---- Given entries
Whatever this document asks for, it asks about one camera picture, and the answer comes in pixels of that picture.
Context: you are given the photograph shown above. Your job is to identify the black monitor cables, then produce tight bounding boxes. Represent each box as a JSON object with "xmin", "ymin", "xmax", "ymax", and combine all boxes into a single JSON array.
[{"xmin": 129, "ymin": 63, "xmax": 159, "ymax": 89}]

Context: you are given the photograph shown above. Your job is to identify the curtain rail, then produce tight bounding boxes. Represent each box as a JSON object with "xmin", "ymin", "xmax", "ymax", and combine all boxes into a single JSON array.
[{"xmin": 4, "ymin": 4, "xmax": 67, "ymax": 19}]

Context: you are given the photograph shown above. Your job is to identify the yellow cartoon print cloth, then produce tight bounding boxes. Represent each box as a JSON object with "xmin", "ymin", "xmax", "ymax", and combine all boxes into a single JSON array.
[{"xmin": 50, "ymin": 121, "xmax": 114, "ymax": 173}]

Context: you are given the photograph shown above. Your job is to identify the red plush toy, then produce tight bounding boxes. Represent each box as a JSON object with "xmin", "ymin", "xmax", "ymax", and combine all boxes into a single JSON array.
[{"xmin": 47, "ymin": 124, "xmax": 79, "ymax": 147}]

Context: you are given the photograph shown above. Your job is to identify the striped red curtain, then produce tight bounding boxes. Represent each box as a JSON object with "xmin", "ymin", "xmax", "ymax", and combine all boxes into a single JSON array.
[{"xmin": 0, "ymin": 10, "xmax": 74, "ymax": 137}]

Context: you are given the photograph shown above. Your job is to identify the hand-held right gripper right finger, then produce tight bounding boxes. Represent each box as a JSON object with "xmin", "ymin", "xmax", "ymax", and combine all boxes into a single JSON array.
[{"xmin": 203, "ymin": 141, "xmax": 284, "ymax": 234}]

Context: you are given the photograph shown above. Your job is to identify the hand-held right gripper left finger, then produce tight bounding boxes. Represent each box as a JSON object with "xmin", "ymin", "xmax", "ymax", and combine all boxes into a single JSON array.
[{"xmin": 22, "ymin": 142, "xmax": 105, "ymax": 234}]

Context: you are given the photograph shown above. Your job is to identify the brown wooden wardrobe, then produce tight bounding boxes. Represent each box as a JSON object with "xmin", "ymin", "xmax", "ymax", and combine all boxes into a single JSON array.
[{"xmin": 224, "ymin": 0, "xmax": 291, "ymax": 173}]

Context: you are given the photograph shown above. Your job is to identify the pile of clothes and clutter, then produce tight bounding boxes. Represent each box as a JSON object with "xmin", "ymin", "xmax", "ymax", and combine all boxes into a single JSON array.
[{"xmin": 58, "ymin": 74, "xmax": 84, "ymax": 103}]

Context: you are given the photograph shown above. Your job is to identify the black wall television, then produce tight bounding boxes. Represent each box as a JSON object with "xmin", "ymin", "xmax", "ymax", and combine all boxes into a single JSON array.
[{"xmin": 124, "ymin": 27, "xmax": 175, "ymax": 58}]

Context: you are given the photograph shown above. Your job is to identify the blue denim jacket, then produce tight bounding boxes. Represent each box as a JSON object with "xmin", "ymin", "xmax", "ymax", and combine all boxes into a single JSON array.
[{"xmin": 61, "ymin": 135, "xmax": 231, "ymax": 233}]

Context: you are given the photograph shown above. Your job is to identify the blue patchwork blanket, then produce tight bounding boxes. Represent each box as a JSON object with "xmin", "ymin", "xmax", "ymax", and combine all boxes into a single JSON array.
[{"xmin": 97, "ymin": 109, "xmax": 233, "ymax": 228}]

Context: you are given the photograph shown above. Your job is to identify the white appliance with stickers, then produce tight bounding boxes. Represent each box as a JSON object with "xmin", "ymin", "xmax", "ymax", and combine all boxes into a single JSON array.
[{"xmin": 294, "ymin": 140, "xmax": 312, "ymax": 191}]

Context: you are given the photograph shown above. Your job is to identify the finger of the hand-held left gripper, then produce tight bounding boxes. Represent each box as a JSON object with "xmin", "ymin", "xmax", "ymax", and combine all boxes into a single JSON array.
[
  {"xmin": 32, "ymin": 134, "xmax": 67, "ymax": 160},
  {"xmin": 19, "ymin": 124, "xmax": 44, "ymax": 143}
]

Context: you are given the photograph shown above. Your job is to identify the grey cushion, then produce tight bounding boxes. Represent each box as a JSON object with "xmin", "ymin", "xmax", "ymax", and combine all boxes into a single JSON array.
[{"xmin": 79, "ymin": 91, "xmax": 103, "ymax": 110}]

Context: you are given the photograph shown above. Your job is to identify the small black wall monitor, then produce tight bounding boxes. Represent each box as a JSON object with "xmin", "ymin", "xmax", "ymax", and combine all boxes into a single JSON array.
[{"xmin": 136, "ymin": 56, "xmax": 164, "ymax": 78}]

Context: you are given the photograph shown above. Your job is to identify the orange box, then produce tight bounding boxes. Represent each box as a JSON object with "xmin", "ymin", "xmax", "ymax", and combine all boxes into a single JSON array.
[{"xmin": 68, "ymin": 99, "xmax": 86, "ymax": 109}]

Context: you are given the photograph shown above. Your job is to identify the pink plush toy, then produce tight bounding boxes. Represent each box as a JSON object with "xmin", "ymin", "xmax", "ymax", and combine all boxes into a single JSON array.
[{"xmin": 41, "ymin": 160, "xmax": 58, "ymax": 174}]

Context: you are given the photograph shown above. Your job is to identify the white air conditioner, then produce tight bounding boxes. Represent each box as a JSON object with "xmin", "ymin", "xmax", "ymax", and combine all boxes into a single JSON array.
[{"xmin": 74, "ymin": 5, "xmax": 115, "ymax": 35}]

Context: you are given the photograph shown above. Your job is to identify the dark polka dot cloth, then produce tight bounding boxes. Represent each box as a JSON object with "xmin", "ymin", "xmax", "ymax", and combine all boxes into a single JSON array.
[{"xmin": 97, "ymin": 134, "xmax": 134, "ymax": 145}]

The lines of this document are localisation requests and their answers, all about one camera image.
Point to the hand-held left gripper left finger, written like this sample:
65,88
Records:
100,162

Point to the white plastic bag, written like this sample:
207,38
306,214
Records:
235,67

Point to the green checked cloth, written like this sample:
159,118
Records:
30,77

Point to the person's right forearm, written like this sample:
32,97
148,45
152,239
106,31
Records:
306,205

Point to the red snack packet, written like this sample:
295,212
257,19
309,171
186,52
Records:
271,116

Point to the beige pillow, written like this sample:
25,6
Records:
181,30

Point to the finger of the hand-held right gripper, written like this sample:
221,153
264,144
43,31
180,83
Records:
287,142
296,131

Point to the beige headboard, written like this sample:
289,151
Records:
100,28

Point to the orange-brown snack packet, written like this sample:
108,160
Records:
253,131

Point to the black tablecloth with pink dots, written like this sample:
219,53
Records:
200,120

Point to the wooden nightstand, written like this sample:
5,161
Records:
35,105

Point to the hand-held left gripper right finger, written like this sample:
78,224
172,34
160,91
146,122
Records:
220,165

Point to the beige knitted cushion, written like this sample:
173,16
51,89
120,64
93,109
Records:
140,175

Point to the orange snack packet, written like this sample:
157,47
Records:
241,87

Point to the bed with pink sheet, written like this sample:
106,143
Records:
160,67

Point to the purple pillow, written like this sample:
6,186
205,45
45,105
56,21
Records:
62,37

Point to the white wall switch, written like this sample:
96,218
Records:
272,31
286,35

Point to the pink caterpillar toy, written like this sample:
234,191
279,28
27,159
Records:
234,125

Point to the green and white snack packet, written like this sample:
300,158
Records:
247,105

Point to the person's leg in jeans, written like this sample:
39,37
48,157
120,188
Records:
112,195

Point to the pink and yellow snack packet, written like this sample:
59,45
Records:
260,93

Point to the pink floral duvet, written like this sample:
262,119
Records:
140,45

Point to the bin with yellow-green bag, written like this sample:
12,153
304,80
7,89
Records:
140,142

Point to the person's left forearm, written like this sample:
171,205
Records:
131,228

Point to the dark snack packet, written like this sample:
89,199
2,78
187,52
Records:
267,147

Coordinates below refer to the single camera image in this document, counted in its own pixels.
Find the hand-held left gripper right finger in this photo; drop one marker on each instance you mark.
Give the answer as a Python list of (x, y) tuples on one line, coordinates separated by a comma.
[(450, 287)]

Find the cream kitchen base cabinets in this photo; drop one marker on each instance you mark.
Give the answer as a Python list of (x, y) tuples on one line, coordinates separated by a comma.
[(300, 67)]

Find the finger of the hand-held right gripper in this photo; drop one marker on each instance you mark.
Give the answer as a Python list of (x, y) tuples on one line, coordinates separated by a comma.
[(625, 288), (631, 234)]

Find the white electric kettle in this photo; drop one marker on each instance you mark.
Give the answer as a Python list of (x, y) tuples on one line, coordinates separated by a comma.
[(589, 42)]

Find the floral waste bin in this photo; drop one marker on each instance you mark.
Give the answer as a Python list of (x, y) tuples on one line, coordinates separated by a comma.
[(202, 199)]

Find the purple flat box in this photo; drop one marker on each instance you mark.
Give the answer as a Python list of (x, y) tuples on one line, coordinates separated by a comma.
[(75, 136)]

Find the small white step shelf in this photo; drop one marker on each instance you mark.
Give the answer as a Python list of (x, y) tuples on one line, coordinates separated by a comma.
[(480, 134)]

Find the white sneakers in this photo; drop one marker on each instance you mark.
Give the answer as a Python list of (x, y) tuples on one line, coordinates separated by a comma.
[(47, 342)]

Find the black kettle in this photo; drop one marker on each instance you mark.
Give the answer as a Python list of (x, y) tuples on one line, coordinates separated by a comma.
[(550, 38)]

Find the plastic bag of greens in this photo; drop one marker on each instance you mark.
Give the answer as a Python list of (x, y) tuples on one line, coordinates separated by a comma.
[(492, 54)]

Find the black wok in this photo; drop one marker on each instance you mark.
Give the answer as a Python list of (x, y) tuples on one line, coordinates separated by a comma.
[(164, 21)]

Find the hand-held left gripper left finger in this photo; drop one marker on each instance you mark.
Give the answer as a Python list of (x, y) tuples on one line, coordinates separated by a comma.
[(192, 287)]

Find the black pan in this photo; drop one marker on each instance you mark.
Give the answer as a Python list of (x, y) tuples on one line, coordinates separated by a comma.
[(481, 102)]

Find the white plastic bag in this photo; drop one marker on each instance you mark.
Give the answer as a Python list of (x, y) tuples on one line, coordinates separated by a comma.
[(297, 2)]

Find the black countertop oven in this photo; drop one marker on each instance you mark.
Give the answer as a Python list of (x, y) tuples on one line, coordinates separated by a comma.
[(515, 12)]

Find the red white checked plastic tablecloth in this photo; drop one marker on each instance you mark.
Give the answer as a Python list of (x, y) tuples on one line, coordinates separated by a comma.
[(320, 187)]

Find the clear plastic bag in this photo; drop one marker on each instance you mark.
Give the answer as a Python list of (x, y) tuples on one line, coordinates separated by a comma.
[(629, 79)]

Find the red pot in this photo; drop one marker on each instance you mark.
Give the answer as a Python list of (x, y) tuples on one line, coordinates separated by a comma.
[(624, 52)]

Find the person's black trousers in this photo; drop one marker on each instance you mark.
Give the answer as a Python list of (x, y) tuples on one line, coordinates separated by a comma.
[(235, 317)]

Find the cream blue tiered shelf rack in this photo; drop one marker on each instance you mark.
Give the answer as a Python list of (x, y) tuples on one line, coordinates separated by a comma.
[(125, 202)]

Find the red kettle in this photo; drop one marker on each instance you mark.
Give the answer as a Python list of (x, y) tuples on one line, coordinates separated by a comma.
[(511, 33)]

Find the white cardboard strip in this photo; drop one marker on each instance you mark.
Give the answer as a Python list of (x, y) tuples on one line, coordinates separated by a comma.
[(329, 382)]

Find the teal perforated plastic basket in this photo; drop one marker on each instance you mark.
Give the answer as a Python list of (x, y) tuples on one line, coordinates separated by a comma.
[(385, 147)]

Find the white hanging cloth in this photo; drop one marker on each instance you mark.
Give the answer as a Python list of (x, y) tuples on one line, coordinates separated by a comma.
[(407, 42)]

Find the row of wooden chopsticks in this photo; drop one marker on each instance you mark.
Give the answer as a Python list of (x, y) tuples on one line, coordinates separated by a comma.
--------
_Brief:_
The response must hold only the lines above from the line with "Point to the pink floral" through the line with "Find the cream kitchen", each copied exactly, both ends kept.

_Answer space:_
Point to the pink floral duvet, written like this sample:
262,119
Records:
140,45

Point to the bin with yellow-green bag, written like this sample:
12,153
304,80
7,89
Records:
140,142

Point to the person's left forearm, written like this sample:
171,205
Records:
131,228

Point to the dark snack packet, written like this sample:
89,199
2,78
187,52
Records:
267,147

Coordinates below refer to the single camera image in this document, counted in its own pixels.
Find the hand-held left gripper right finger in this photo; drop one marker on each instance you mark.
Give the answer as a Python list of (x, y) tuples on one line, coordinates separated by a comma.
[(450, 287)]

Find the cream kitchen base cabinets in this photo; drop one marker on each instance you mark.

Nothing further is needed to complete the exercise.